Мы идем к ларьку. Он тут недалеко. Мороз, очень сильный для конца зимы, прорезает одежду, а в лицо ударяет с размаху. Гена смотрит под ноги, молчит. У ларька достает из кармана пару мятых сотен, покупает бутылку водки, пакет сока и пару пластиковых стаканчиков. Мы отходим в нишу между киоском и домом. Гена открывает водку, дает мне стаканчик. Водка холодная, сок тоже.
— Давай за знакомство!
— Давай.
Мы выпиваем, запиваем соком. Становиться немного теплее. По телу идет волна расслабления.
— Давай еще?
Я киваю.
Выпиваем по рюмке. Душевная боль слегка затихает. Я похож на алкоголика, что затаился в темном углу с собутыльником и бутылкой водки. Только плевать. Поэтому выпиваю и третью, и четвертую. Какая разница сколько?

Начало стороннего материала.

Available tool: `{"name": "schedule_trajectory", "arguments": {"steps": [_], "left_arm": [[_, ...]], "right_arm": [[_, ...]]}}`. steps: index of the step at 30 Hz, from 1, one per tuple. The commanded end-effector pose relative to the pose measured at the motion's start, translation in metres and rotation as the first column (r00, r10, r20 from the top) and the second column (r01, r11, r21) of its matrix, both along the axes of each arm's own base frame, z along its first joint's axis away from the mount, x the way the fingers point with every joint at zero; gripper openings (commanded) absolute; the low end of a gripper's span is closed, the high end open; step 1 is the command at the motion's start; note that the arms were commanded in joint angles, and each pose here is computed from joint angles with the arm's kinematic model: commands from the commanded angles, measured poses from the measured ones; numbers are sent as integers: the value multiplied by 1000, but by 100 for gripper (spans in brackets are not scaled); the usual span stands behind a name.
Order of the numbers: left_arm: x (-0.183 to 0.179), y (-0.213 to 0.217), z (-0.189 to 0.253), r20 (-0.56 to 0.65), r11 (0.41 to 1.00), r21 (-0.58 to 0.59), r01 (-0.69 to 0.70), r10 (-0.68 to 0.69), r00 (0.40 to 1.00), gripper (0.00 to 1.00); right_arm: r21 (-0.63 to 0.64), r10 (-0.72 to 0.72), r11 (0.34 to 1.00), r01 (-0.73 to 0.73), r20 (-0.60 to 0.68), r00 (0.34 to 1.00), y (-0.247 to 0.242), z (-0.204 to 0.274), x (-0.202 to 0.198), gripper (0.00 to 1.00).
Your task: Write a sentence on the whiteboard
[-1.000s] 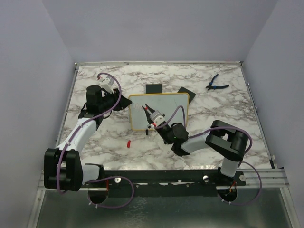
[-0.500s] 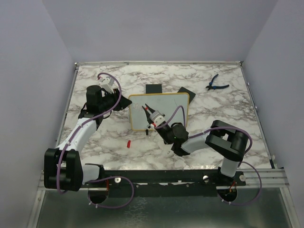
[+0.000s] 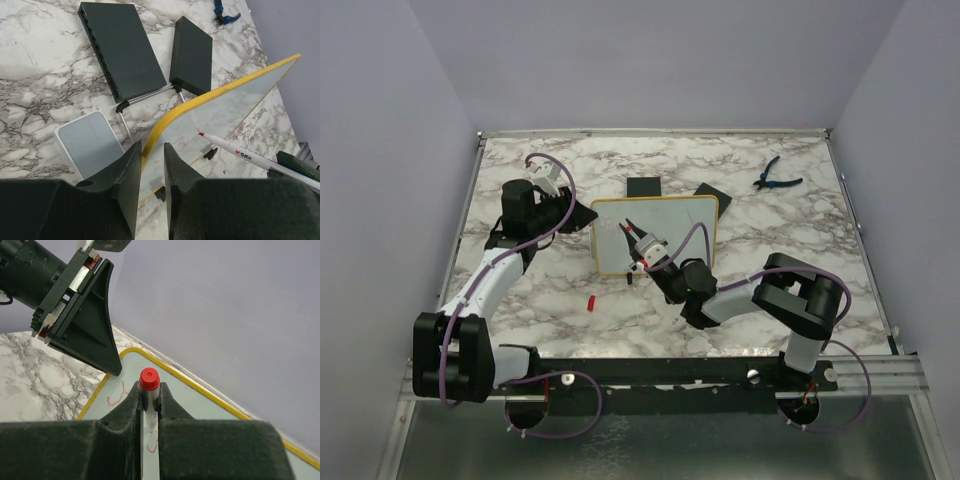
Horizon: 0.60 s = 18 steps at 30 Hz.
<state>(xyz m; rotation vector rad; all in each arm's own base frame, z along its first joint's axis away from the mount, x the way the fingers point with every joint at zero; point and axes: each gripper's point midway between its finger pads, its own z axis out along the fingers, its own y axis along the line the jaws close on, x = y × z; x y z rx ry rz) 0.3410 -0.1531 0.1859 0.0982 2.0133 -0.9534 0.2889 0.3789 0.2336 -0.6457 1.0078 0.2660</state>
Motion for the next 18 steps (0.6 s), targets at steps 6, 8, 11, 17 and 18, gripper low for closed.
{"name": "schedule_trajectory", "arguments": {"steps": [6,8,11,17,18], "left_arm": [[0,-5,15,52,1000,-13,27,-26,998,25],[0,-5,15,52,1000,-13,28,-27,998,25],[0,-5,14,49,1000,-12,26,-26,998,25],[0,-5,15,52,1000,-11,26,-25,998,25],[0,-5,15,52,1000,-11,26,-25,998,25]], "right_arm": [[179,-71,982,53,91,993,-32,46,-3,1],[181,-72,982,54,93,993,-33,48,-3,1],[181,-72,982,55,92,993,-34,48,-4,1],[182,-76,982,58,95,993,-35,49,-3,1],[181,-79,982,60,96,992,-35,49,-3,1]]}}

Бутылка подходит к концу. И когда я уже окончательно напиваюсь, начинает казаться, что Гена чем-то похож на парнишку, которого мы бросили на «чистом воздухе». Внезапная вспышка, как озарение — да это же он! Посланный сюда провидением, чтобы облегчить мои страдания. С ним все в порядке, он так же жив, дышит, думает. И зовут его Гена.
От этой мысли я начинаю беззвучно плакать. Смотрю на Гену, а слезы текут по щекам, отчего лицу становится холодно. Олег смотрит на меня, в глазах удивление. Я вытираю слезы перчатками, пытаюсь что-то сказать, но слова вязнут в выпитом, размокают, вырываются изо рта распухшими бесформенными комками.
Как хочется, чтобы это оказался он!
Но наваждение проходит также быстро. Я словно трезвею. Нет, Гена не может быть тем парнем. Не похож. А может все-таки спросить? Вдруг все вышло хорошо. Ничего не произошло. Нужно только спросить, был ли Гена на «чистом воздухе»?
Водка не лезет в горло. Дышать тоже трудно. Спросить?
— Ладно, Гена, я пойду, — говорю я, отрезая минимальный шанс на прощение.
— Бог в помощь! — говорит Гена. — Приятно было пообщаться.
— Мне тоже. Когда-нибудь это кончится.
— Я в этом уверен, — отвечает Гена.
Выхожу на дорогу, долго иду под фонарями. Холод усиливается. Уже не спасает выпитое. Подхожу к остановке. На ней стоят несколько человек, вглядываются вдаль. Но ничего не видно. Уже поздно, транспорт ходит редко.
Стою минут двадцать. К моменту, когда кажется, что скоро отвалятся ноги, подъезжает троллейбус. Вхожу, точнее, вползаю, цепляясь за перила и шатаясь. Кондуктор брезгливо берет смятую купюру, дает билет. Я сажусь рядом с печкой, и отключаюсь. Ненадолго.
Выхожу на нужной остановке, иду к дому. Все мерцает, плывет. Хочется упасть в сугроб, и смотреть на небо: низкое, пасмурное. Но усилием полуатрофированной воли не падаю, по льду иду вообще осторожно.